» **Exercise aim**
Your answer must be an exact copy of the records below, minus any images.

Records from a data collection
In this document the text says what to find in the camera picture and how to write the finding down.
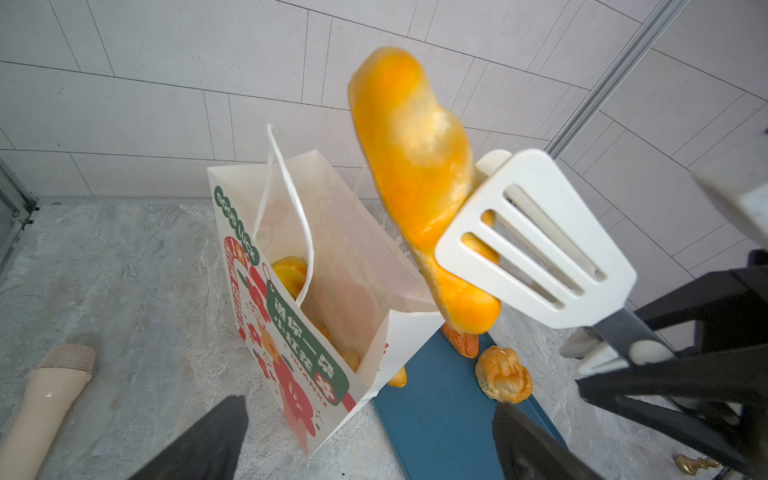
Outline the yellow croissant tray corner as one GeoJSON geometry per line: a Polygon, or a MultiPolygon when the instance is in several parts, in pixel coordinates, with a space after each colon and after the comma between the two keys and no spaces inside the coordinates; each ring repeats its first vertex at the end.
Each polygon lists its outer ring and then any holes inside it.
{"type": "Polygon", "coordinates": [[[272,270],[285,289],[296,300],[307,279],[307,262],[297,256],[287,256],[271,264],[272,270]]]}

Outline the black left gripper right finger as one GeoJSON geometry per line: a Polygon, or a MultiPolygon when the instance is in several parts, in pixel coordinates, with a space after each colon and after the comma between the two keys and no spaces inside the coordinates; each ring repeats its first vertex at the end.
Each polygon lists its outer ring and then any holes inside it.
{"type": "Polygon", "coordinates": [[[497,404],[492,433],[507,480],[602,479],[513,404],[497,404]]]}

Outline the long yellow striped croissant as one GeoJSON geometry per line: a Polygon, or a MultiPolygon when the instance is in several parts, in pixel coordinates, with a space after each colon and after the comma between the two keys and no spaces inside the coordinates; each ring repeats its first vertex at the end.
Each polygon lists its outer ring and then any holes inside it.
{"type": "Polygon", "coordinates": [[[446,323],[483,334],[500,300],[438,265],[435,248],[480,181],[469,138],[444,109],[422,65],[404,49],[381,47],[354,72],[348,100],[374,184],[446,323]]]}

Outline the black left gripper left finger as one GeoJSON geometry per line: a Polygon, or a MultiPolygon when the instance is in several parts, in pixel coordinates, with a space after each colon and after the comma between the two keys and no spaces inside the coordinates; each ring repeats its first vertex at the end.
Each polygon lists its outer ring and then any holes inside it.
{"type": "Polygon", "coordinates": [[[247,428],[245,397],[230,395],[131,479],[233,479],[247,428]]]}

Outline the floral paper bag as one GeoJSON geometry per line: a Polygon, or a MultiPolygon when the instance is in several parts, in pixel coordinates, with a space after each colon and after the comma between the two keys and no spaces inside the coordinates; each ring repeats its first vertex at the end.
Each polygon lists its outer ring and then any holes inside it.
{"type": "Polygon", "coordinates": [[[235,325],[314,455],[443,325],[424,278],[318,151],[208,171],[235,325]],[[271,264],[307,262],[294,300],[271,264]]]}

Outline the round flaky bun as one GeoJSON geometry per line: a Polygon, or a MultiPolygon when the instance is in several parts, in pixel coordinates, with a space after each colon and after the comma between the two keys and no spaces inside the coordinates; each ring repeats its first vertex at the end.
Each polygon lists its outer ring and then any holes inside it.
{"type": "Polygon", "coordinates": [[[530,372],[510,348],[491,346],[486,349],[475,365],[475,376],[483,393],[498,402],[517,404],[533,393],[530,372]]]}

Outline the steel tongs cream tips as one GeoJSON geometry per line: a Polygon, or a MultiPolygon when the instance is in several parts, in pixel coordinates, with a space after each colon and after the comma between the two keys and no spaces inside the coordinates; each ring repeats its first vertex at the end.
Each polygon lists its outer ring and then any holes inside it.
{"type": "Polygon", "coordinates": [[[443,269],[551,329],[592,328],[583,375],[675,358],[626,308],[636,271],[547,153],[493,150],[476,166],[485,180],[435,248],[443,269]]]}

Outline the orange triangular bread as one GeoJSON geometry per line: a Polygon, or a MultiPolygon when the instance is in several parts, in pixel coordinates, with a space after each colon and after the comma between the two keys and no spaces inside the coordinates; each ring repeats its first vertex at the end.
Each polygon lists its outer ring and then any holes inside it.
{"type": "Polygon", "coordinates": [[[441,327],[441,332],[454,349],[463,357],[474,359],[479,354],[479,336],[477,334],[462,334],[447,323],[441,327]]]}

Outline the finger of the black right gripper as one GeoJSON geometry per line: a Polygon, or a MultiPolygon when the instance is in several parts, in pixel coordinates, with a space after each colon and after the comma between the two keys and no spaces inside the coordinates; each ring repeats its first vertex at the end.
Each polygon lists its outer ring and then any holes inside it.
{"type": "Polygon", "coordinates": [[[767,346],[633,366],[577,381],[588,403],[747,477],[767,475],[767,346]]]}
{"type": "Polygon", "coordinates": [[[685,354],[708,354],[767,342],[767,267],[707,273],[639,308],[635,314],[660,331],[690,321],[695,340],[685,354]]]}

» **Completed task**
In this document the text says what to find in the camera picture and how to write the finding down.
Outline the yellow croissant tray corner as one GeoJSON geometry per line: a Polygon, or a MultiPolygon when the instance is in several parts, in pixel coordinates, with a space after each colon and after the comma between the two keys and no spaces inside the coordinates; each ring repeats its first vertex at the end.
Each polygon lists its outer ring and then any holes inside it.
{"type": "Polygon", "coordinates": [[[272,270],[285,289],[296,300],[307,279],[307,262],[297,256],[287,256],[271,264],[272,270]]]}

Outline the black left gripper right finger as one GeoJSON geometry per line: a Polygon, or a MultiPolygon when the instance is in several parts, in pixel coordinates, with a space after each colon and after the comma between the two keys and no spaces inside the coordinates; each ring repeats its first vertex at the end.
Each polygon lists its outer ring and then any holes inside it.
{"type": "Polygon", "coordinates": [[[497,404],[492,433],[507,480],[602,479],[513,404],[497,404]]]}

Outline the long yellow striped croissant as one GeoJSON geometry per line: a Polygon, or a MultiPolygon when the instance is in several parts, in pixel coordinates, with a space after each colon and after the comma between the two keys and no spaces inside the coordinates; each ring repeats its first vertex at the end.
Each polygon lists its outer ring and then any holes inside it.
{"type": "Polygon", "coordinates": [[[446,323],[483,334],[500,300],[438,265],[435,248],[480,181],[469,138],[444,109],[422,65],[404,49],[381,47],[354,72],[348,100],[374,184],[446,323]]]}

Outline the black left gripper left finger as one GeoJSON geometry per line: a Polygon, or a MultiPolygon when the instance is in several parts, in pixel coordinates, with a space after each colon and after the comma between the two keys and no spaces inside the coordinates; each ring repeats its first vertex at the end.
Each polygon lists its outer ring and then any holes inside it.
{"type": "Polygon", "coordinates": [[[247,428],[245,397],[230,395],[131,479],[233,479],[247,428]]]}

Outline the floral paper bag as one GeoJSON geometry per line: a Polygon, or a MultiPolygon when the instance is in several parts, in pixel coordinates, with a space after each colon and after the comma between the two keys and no spaces inside the coordinates; each ring repeats its first vertex at the end.
Each polygon lists its outer ring and then any holes inside it.
{"type": "Polygon", "coordinates": [[[235,325],[314,455],[443,325],[424,278],[318,151],[208,171],[235,325]],[[271,264],[307,262],[294,300],[271,264]]]}

Outline the round flaky bun as one GeoJSON geometry per line: a Polygon, or a MultiPolygon when the instance is in several parts, in pixel coordinates, with a space after each colon and after the comma between the two keys and no spaces inside the coordinates; each ring repeats its first vertex at the end.
Each polygon lists its outer ring and then any holes inside it.
{"type": "Polygon", "coordinates": [[[530,372],[510,348],[491,346],[486,349],[475,365],[475,376],[483,393],[498,402],[517,404],[533,393],[530,372]]]}

Outline the steel tongs cream tips as one GeoJSON geometry per line: a Polygon, or a MultiPolygon when the instance is in several parts, in pixel coordinates, with a space after each colon and after the comma between the two keys and no spaces inside the coordinates; each ring repeats its first vertex at the end.
Each polygon lists its outer ring and then any holes inside it.
{"type": "Polygon", "coordinates": [[[443,269],[551,329],[592,328],[583,375],[675,358],[626,308],[636,271],[547,153],[493,150],[476,166],[485,180],[435,248],[443,269]]]}

Outline the orange triangular bread as one GeoJSON geometry per line: a Polygon, or a MultiPolygon when the instance is in several parts, in pixel coordinates, with a space after each colon and after the comma between the two keys and no spaces inside the coordinates; each ring repeats its first vertex at the end.
Each polygon lists its outer ring and then any holes inside it.
{"type": "Polygon", "coordinates": [[[441,327],[441,332],[454,349],[463,357],[474,359],[479,354],[479,336],[477,334],[462,334],[447,323],[441,327]]]}

Outline the finger of the black right gripper as one GeoJSON geometry per line: a Polygon, or a MultiPolygon when the instance is in several parts, in pixel coordinates, with a space after each colon and after the comma between the two keys and no spaces inside the coordinates; each ring repeats its first vertex at the end.
Each polygon lists its outer ring and then any holes inside it.
{"type": "Polygon", "coordinates": [[[767,346],[633,366],[577,381],[588,403],[747,477],[767,475],[767,346]]]}
{"type": "Polygon", "coordinates": [[[685,354],[708,354],[767,342],[767,267],[707,273],[639,308],[635,314],[660,331],[690,321],[695,340],[685,354]]]}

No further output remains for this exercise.